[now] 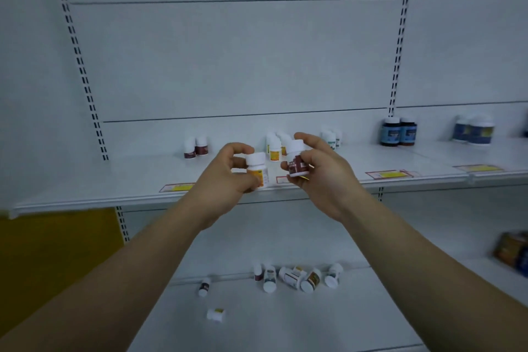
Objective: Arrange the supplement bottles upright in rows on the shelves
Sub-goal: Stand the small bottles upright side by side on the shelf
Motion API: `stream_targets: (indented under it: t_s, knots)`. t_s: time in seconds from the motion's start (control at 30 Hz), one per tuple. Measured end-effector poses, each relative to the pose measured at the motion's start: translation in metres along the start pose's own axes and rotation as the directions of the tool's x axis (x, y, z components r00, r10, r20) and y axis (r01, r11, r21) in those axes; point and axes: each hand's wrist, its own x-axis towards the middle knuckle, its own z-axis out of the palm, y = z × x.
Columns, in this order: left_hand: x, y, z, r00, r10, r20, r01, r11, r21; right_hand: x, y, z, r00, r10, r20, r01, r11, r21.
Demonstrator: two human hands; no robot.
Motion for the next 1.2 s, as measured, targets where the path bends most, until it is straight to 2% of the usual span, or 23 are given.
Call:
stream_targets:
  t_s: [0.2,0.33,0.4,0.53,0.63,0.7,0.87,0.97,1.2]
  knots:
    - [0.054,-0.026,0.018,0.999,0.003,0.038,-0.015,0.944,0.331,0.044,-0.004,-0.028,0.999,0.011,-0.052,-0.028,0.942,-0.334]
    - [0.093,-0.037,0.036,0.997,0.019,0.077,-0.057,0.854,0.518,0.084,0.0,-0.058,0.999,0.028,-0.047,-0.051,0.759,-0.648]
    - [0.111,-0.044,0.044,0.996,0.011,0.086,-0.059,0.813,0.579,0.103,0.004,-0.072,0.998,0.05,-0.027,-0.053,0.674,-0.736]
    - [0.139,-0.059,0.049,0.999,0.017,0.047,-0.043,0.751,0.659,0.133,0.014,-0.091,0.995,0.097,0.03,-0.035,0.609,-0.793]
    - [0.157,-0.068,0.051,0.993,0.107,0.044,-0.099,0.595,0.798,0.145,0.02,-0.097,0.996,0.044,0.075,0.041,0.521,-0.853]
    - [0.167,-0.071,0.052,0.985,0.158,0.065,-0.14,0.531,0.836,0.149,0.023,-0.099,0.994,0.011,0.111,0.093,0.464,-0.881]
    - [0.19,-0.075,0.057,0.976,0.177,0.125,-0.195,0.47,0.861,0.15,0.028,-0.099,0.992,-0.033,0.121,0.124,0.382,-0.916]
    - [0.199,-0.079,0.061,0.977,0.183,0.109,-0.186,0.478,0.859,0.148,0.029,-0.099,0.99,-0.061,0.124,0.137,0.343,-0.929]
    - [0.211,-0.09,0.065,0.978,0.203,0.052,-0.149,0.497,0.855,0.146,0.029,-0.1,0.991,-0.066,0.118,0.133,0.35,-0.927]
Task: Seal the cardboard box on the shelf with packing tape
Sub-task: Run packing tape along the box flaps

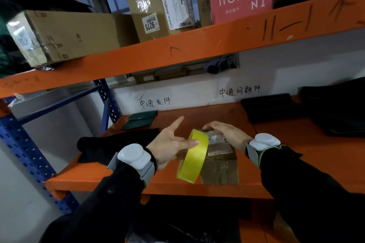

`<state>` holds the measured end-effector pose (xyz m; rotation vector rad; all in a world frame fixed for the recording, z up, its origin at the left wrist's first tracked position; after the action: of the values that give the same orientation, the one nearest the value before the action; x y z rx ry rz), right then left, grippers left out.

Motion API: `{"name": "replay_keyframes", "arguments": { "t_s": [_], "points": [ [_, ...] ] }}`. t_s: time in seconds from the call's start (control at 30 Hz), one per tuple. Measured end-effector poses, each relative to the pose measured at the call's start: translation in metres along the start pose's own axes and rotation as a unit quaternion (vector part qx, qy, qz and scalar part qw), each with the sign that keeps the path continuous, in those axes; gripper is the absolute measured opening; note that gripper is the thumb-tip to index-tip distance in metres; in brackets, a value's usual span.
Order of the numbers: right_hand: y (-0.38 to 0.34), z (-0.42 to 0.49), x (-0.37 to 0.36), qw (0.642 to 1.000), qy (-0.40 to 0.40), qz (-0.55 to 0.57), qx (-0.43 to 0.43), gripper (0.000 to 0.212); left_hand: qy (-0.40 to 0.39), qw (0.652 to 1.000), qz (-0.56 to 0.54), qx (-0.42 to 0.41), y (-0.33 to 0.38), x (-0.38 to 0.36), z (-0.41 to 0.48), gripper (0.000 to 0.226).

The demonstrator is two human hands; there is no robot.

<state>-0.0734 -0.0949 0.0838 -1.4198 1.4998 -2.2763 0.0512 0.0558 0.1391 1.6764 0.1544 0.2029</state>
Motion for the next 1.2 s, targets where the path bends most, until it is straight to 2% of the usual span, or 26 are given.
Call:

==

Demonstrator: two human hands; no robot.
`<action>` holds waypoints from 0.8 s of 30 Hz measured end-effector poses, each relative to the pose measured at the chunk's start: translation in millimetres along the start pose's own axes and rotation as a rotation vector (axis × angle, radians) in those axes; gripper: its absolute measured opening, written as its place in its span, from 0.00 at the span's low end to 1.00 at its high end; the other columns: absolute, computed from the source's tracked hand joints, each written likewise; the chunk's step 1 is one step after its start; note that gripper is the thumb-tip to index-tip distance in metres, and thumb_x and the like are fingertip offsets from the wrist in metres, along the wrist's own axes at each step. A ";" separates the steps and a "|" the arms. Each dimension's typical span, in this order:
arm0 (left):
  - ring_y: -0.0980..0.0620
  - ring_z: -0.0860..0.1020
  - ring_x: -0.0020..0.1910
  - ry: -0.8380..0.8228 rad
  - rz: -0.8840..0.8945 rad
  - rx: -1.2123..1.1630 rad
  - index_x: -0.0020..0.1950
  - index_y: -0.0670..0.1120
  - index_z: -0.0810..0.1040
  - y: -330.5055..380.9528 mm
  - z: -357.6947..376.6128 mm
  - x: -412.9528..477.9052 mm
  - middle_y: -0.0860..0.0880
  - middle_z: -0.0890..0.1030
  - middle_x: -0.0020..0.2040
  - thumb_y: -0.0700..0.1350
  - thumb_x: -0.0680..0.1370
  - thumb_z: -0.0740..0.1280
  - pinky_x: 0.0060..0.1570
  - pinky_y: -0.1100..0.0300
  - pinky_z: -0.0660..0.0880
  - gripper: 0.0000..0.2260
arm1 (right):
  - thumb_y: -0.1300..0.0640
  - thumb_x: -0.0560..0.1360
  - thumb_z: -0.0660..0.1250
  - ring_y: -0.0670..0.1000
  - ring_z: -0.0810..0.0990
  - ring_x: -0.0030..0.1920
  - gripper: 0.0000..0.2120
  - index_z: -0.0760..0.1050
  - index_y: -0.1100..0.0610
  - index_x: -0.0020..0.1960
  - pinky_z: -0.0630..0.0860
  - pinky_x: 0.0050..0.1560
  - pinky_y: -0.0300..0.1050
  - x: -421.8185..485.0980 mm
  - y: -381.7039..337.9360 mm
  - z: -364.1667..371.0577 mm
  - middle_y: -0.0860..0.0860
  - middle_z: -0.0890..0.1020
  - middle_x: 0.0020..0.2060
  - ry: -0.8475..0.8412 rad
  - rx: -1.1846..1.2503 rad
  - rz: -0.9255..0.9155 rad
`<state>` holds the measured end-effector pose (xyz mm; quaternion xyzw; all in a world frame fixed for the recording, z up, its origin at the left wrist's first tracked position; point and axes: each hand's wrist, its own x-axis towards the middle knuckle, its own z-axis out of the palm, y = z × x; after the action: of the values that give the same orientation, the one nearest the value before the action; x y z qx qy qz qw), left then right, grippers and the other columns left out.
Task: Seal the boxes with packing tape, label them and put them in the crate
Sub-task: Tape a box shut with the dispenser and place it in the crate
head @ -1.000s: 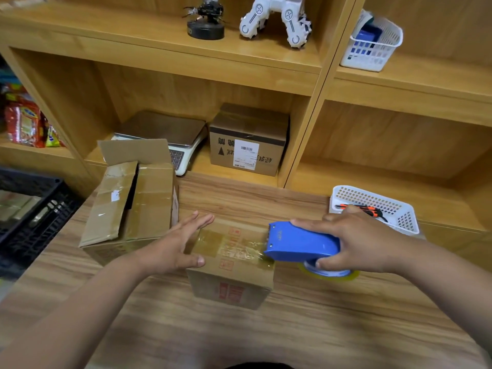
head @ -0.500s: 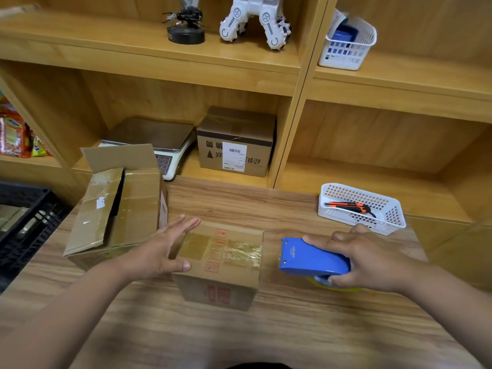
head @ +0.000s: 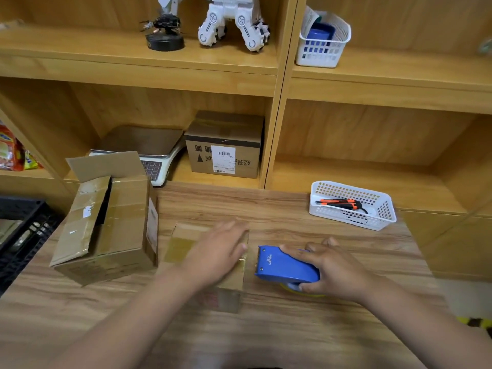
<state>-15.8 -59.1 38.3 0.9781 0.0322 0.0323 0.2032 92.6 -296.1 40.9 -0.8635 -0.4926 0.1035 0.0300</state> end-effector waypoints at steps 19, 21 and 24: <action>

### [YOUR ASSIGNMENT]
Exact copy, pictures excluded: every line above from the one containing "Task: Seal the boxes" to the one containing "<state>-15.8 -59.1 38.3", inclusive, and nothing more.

### [EXERCISE ANSWER]
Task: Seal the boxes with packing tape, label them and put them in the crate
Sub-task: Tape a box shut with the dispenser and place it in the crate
head @ -1.000s: 
head @ -0.500s: 
head @ +0.000s: 
<state>-15.8 -59.1 38.3 0.9781 0.0322 0.0323 0.2032 92.6 -296.1 40.9 -0.8635 -0.4926 0.1035 0.0300</state> end-effector waypoints at steps 19, 21 and 24: <action>

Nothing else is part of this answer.